Unveiling Statistical Regularities in Auction Sales: Insights into the Art of Bidding

Posted on: September, 22, 2023
ART MARKET
4 min hours

Auctions have long held a special place in the world of commerce, offering a unique and dynamic platform for buyers and sellers to engage in a complex dance of competition and valuation. The auction process, however, is not simply a matter of placing items on the block and letting bidders determine their fates. There are intricate statistical regularities and strategies at play that significantly impact the outcome of these high-stakes transactions.

In this article, we explore several intriguing statistical regularities in auction sales

Adriano Bernetti da Vila, Lisbon Dreams: The Journey, The Discovery

The Afternoon Effect: Order Matters

Kathryn Graddy, the editor of the Journal of Cultural Economics, emphasizes the importance of lot order in auctions. Imagine two equally valuable paintings—one designated as lot #1 and the other as lot #50. Astonishingly, lot #50 tends to fetch significantly lower prices than lot #1. This phenomenon underscores the critical role of auction house decisions in determining the order of lots.

Auction houses strategically manipulate the lot order, considering factors such as time constraints for buyers. Those who participate in the early stages of an auction might not follow it through to the end. Furthermore, Ultra-High-Net-Worth Individuals (UHNWIs) typically participate only in evening auctions, prompting auction houses to place their best artworks at the beginning of such events to maximize prices.

Online Auctions: A Different Order

Online auctions introduce a new dimension to lot order. Unlike live auctions, where placing two high-value lots close together can stimulate higher bidding, this strategy does not work as effectively online. In online simultaneous auctions, bidders often lack the time to reallocate their funds to a second-choice item if they fail to secure their first choice. Consequently, the optimal approach is to position the best lots in the middle, with sufficient spacing between them.

Public Museums: Willing to Pay a Premium

Auction houses have observed that public museums tend to overpay for artworks compared to private collectors.
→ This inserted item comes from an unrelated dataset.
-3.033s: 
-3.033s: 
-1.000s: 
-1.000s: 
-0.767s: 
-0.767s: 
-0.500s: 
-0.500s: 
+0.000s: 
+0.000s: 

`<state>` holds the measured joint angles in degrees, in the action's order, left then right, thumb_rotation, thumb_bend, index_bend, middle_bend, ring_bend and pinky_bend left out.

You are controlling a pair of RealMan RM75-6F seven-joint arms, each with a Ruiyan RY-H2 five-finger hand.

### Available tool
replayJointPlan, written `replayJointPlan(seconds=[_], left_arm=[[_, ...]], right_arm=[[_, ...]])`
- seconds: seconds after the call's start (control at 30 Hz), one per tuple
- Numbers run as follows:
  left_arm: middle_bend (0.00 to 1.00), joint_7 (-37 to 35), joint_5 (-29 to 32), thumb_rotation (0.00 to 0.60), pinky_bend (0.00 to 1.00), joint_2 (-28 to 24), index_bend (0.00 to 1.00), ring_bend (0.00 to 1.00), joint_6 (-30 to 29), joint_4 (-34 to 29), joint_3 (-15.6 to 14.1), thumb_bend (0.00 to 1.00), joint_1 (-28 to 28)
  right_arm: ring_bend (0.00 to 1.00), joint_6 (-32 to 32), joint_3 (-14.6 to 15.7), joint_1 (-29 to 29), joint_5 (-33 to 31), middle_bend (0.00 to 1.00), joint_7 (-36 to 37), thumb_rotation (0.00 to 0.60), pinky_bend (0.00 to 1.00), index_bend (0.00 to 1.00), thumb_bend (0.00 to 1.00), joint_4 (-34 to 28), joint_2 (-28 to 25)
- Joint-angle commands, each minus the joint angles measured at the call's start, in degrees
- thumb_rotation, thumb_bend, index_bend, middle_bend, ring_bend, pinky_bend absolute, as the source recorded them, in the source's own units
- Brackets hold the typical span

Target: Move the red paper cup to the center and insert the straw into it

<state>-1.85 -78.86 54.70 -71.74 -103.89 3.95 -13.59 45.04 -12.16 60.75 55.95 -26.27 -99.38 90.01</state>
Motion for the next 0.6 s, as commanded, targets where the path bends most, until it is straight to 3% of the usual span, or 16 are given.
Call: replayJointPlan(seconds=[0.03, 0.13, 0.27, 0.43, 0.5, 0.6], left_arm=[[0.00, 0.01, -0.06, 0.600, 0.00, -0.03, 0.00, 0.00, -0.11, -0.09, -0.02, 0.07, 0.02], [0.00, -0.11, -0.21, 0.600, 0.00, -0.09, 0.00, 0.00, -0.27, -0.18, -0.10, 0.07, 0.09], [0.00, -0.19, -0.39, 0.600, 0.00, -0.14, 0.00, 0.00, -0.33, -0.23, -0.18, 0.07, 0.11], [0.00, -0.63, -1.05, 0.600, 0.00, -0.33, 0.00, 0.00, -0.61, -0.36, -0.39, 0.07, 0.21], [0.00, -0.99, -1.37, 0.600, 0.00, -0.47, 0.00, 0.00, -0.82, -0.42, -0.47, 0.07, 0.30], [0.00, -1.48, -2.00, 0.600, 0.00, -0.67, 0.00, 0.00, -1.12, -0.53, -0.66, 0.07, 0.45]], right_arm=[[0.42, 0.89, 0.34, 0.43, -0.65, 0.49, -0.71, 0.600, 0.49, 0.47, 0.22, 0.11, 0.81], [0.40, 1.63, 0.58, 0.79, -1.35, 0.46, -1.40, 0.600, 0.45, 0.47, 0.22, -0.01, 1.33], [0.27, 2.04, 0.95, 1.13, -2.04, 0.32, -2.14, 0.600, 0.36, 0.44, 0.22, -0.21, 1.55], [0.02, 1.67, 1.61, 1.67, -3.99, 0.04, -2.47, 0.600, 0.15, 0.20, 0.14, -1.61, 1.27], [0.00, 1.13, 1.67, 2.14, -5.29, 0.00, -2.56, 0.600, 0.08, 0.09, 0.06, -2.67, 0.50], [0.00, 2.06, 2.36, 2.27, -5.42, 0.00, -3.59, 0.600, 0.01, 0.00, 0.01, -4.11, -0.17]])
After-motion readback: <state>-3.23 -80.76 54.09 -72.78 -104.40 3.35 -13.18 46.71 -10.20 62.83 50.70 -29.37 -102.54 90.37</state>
Public museums may be more inclined to allocate funds generously, given that their budgets are funded by taxpayers’ money. Private museums, on the other hand, may operate under more stringent financial constraints. Auction houses benefit from these tendencies, as overzealous bidding by museums can lead to higher prices and commissions.

The Masterpiece Effect: A Controversial Theory

Contrary to conventional wisdom that diversification is key to investment success, Mei and Moses explored the “Underperformance of Masterpieces. Their research, based on repeated sales data, challenged the notion that less famous art provides higher returns compared to high-quality art. However, alternative theories suggest the opposite.

Quantile regressions revealed that top-quality art appreciated five times more than low-quality art, suggesting that masterpieces tend to overperform the market average. This nuanced perspective complicates the relationship between fame and financial returns in the art market.

Failure to Meet the Reserve Price: The Risk of Going Unsold

The failure of a painting to sell at auction can significantly impact its future value, often referred to as being “burned.” To mitigate this risk, auction houses may offer guarantees for high-quality artworks. When a piece goes unsold, sellers often seek to relist it with another auction house and may even change its location, as the stigma of going unsold can be detrimental to an artist’s reputation. 

The Law of One Price: Art Market vs. International Trade

The “Law of One Price,” a concept borrowed from international economics and trade, suggests that in the absence of significant transaction costs, there should be no systematic price differences between geographically distinct markets. However, this principle is not always applicable in the art market, where “home bias” for certain artists or types of art can prevail. Auction houses often adapt their commission structures to promote their services in peripheral locations. 

The Death Effect: An Arbitrage Opportunity

The “Death Effect” refers to the phenomenon where artworks experience a price jump following an artist’s death. This effect is particularly pronounced within the first one or two years after the artist’s passing, with prices increasing by approximately 19% compared to the artist’s average prices. The artist’s age at the time of death also influences the magnitude of the price jump

Anchoring: The Power of Numbers

Anchoring is a cognitive bias that affects decision-making by relying on a reference point, even when it’s irrelevant. Auction houses strategically use anchoring by placing high-quality artworks alongside others to inflate perceived values. The previous sale price of an artwork also serves as an anchor, influencing future prices. This psychological phenomenon plays a significant role in shaping perceptions and outcomes in the art auction world.

Charles Melville Dewey, The Mirror of the Woods

Conclusion

The world of auction sales is not just about placing items on the block and letting the highest bidder win. Behind the scenes, there are intricate statistical regularities and psychological biases at play. From the strategic order of lots to the impact of an artist’s death, these factors contribute to the dynamic and sometimes unpredictable nature of the art auction market. Understanding these patterns can provide valuable insights for both buyers and sellers navigating this complex landscape.